返事をする前に勢い良く開かれた扉の先には――見慣れた少女。
暫定、の文字が取り払われつつある特務広報部暫定副部長。

「…ん、ああ、御苦労様。鈴音も随分と事務処理が早く……」

と、労いの言葉をかけようとして、目の前で揺らされる書類。
こほん、と咳払いを一つ。
そして、大きな執務机の向こうから少女ににっこりと笑みを浮かべて――

「……書類の提出方法がなっていない。
書類はそういう風に揺らすものじゃない。チラシじゃないんだぞ。
それと、どういう内容で今週中に私の決済が必要なのか、簡潔に報告してから提出。一々私が目を通して、精査してから判子を押さねばならないのか?
最近は妙に書類が丁寧だからてっきり鈴音が頑張っているのかと思っていたが、よもや袈裟山辺りに丸投げしている訳じゃないだろうな」

小言。小言マシンガン。
びしびしびし、と音がするかの様に、少女に浴びせられる小言の銃弾。
かつて、警邏任務を共に行っていた風紀委員は言ったという。
『あいつ、小言の量も鉄火の支配者かよ(笑)』と。

刀々斬 鈴音 > 「うー……。」

不満そうな顔で睨みつけるも言い返せる場所はない。
素直に小言を受ける……。

「……えっと、一枚目が新しい装備の購入の申請のやつ。
 前に捕虜捕まえたのが評判良かったから捕獲の専用装備を買いたいんだって……
 事務の都合でけーちゃ…袈裟山君が今週中にハンコ貰って来てって言ってた!」

そんな感じで書類の説明をしていく、内容の理解はしているようで時々詰まりながらも説明は出来てい。

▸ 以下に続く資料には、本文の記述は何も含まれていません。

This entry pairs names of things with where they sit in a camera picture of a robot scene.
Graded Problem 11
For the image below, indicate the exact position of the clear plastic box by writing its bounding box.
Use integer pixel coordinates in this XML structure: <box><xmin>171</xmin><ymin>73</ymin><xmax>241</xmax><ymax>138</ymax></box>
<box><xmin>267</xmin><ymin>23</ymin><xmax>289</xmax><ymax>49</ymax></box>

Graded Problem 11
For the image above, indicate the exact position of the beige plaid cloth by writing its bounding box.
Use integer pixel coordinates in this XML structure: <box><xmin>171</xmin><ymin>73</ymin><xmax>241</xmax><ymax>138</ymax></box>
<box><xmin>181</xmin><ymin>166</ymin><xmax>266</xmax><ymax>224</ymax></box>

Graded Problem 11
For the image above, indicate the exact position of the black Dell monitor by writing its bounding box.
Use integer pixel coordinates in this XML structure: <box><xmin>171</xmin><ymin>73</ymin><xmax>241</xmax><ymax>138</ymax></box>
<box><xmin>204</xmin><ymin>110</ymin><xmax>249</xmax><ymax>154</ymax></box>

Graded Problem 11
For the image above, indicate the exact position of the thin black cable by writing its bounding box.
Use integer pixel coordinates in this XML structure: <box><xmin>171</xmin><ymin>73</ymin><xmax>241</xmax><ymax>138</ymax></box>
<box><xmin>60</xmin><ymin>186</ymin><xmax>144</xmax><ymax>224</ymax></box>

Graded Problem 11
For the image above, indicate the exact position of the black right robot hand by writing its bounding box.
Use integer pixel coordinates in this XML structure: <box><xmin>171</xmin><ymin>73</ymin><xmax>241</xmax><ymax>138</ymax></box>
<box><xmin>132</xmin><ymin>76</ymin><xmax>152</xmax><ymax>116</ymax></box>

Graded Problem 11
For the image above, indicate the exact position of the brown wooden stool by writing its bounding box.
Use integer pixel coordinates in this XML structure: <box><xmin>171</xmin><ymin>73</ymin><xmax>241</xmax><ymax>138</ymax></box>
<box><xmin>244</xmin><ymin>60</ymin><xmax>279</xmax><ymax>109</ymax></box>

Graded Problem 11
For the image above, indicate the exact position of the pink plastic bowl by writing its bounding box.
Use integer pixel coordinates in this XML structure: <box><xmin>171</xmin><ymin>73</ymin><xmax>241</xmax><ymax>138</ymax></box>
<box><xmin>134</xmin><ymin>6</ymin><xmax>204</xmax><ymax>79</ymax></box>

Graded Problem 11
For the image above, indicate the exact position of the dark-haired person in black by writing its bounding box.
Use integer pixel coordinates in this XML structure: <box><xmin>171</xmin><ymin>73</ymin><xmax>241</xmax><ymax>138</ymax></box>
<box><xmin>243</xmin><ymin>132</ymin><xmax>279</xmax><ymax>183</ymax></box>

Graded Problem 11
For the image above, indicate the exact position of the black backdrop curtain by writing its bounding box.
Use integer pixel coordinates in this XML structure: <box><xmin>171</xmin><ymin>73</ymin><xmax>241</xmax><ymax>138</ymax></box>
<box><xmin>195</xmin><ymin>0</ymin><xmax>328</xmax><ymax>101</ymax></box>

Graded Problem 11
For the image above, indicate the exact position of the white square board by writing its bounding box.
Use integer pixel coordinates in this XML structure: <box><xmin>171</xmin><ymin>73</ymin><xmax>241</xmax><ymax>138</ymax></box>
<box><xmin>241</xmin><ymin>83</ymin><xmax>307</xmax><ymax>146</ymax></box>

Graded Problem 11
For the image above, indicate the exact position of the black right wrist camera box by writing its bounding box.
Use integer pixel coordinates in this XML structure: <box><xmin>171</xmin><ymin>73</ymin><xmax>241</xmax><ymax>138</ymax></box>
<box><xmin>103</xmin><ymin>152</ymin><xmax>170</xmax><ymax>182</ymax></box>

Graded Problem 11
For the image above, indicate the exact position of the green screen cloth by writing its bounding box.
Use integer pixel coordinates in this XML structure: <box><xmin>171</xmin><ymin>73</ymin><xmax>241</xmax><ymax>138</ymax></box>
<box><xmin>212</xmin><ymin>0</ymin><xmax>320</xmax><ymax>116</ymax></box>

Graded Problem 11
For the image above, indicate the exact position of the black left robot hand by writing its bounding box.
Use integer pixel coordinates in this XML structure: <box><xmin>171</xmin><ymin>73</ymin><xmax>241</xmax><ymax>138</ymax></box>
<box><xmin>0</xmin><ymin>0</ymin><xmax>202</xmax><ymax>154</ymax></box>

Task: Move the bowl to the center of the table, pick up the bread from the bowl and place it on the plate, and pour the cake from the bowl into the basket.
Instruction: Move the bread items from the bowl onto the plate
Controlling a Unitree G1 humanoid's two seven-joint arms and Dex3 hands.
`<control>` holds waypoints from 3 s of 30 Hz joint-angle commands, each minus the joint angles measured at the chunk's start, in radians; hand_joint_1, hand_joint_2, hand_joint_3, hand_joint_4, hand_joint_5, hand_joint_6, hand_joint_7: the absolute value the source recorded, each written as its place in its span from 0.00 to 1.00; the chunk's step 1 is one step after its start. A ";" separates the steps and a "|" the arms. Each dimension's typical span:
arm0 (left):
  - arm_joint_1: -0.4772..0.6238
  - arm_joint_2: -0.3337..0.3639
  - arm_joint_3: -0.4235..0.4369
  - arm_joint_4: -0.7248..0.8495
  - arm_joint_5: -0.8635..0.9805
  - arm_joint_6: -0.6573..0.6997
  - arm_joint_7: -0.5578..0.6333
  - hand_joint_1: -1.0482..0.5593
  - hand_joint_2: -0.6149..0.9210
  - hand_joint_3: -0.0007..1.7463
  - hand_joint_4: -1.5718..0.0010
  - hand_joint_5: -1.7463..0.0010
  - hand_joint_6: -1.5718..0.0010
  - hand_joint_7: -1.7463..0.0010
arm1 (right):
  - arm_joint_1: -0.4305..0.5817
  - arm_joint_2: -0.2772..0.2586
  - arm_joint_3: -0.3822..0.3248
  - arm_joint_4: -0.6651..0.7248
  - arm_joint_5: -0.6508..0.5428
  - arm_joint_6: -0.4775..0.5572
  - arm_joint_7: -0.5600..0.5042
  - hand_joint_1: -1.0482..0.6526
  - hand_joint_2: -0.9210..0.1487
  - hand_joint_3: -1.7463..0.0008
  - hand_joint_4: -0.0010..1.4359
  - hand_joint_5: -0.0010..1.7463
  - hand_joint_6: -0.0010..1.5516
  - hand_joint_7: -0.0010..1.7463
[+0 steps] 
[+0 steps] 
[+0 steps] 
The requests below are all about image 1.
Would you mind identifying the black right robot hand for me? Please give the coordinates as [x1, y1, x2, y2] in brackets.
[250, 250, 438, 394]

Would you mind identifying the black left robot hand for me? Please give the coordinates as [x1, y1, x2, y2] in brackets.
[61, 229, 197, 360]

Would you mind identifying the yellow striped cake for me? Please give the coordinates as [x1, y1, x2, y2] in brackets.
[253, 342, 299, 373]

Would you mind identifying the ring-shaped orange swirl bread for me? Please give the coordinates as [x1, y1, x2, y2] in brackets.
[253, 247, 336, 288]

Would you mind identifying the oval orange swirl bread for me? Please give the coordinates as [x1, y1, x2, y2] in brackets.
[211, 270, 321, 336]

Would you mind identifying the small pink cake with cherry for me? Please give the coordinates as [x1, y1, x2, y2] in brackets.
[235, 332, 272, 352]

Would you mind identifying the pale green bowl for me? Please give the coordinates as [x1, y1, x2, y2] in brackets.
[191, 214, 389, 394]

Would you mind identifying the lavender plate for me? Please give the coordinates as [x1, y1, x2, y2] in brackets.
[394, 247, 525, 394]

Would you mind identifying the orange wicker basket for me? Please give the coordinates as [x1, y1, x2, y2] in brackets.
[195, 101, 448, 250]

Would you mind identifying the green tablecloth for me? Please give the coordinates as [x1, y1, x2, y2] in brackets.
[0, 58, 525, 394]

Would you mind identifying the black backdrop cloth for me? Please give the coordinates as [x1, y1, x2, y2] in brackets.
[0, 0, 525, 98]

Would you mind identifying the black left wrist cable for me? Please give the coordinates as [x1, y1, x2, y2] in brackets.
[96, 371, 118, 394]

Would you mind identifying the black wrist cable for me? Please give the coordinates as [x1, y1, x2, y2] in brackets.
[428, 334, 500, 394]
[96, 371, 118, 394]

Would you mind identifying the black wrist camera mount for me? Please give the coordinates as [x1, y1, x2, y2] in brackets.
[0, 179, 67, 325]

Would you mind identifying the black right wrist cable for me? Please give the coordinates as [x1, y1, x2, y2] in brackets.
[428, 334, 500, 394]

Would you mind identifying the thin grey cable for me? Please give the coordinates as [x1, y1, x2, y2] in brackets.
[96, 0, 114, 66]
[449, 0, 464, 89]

「鈴音も頑張ろうって気持ちはあるんだけど書類とか分かんないよ!
 学校行ってないから習ってないもん!!」

小言の銃弾を受けて少し涙目になっている。
学校行ったとしても書類の作り方は分からないかもしれない……。

「……そういえばどんな感じで動くの?
 鈴音的にはあんまり大事にならないほうがいいんだけど……。」

机の上に置かれた報告書に目をやりながら尋ねる。

神代理央 >  
「…捕縛用の装備か。許可はするが、捕縛と言う任務そのものは制圧よりも難しいものになる。装備の利用した訓練は怠らない様に」

ふむ、と頷きながら判子を押す。
少女の説明が所々詰まっていても、内容を此方が理解出来るものであれば小言は飛んでこない。
因みに、神代印は真珠色の象牙印にルビーの埋め込まれた豪華な物。こんな判子、学生が何処で使うのか。
ここで使うのだ。

「…まあ、書類の作り方や渡し方は一般常識の類になるからな…。
だけど、覚えておいて損はない。何れ島の外に出るのなら。
島の中でこれからも生きていくにしろ、そういうスキルは無駄になる事は無い。
ビジネスマナー講座とかの類も、落ち着いたら受講すると良い」

少女がピシッとキャリアウーマンになっている未来は、微妙に想像し難いが。
それでも、出来ると出来ないとでは、将来の選択肢に大きな違いが生まれる。
何時、自分が少女を含め部下の面倒を見られなくなるか分からない。一人で生きていく術を、身に着けて貰わねばならないのだから。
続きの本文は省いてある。